児童向けの小説をお書きになられている「はやみねかおる」さんが、大人向けにお書きになられたミステリーです。
大人向けということでしたが、文章自体は読みやすくて、構えるほど固くはなかったです。
ですが、やっぱり取り扱っている事件が殺人事件ですからね。児童向けではないかもしれません。
ミステリーをある程度、読んでいると、お話全体を通して幾つかの作品を思い浮かべるかも。
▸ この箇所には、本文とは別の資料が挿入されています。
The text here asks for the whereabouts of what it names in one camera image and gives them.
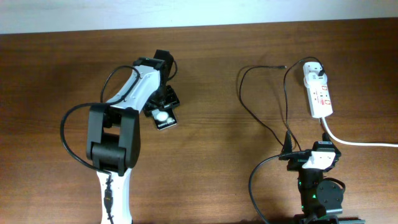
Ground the black smartphone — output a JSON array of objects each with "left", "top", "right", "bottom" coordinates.
[{"left": 152, "top": 108, "right": 177, "bottom": 131}]

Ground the black charger cable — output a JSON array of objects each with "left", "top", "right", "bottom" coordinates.
[{"left": 238, "top": 56, "right": 326, "bottom": 152}]

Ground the white power strip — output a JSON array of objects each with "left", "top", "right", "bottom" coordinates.
[{"left": 302, "top": 61, "right": 334, "bottom": 119}]

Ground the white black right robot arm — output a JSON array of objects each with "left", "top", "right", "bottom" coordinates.
[{"left": 280, "top": 131, "right": 366, "bottom": 224}]

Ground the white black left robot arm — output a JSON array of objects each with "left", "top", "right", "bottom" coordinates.
[{"left": 86, "top": 54, "right": 180, "bottom": 223}]

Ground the white charger plug adapter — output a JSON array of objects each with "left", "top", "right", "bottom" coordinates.
[{"left": 303, "top": 62, "right": 328, "bottom": 88}]

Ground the white power strip cord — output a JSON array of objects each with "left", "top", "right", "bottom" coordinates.
[{"left": 319, "top": 116, "right": 398, "bottom": 148}]

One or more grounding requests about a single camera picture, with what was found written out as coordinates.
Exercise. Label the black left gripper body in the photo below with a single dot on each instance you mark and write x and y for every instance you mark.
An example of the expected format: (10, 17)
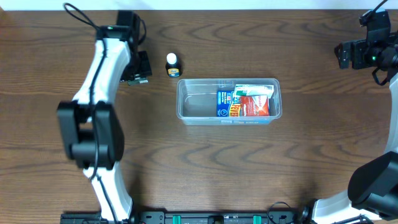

ミステリーの三大奇書と呼ばれている作品を、私は思い浮かべました。
(その実、私は二冊しか読んでいないんだけど)
他にも、ね。
それはきっと、作家さんのミステリーへの愛情の深さなのだと思います。
トリックというか仕掛けは、ミステリーを読み慣れていると割かし、直ぐにわかるかな?
でもって、ラストも何と言いましょうか……三大奇書のそれを思わせる感じで。
人によっては、受け付けないかも。読後、スッキリとは言えないことは、確かですかね?
ミステリーを割りと読んでいる人にとっては、全体的に物足りなさを感じるかも。
もう少しページ数を重ねて、重厚感を出して欲しかったような気もします。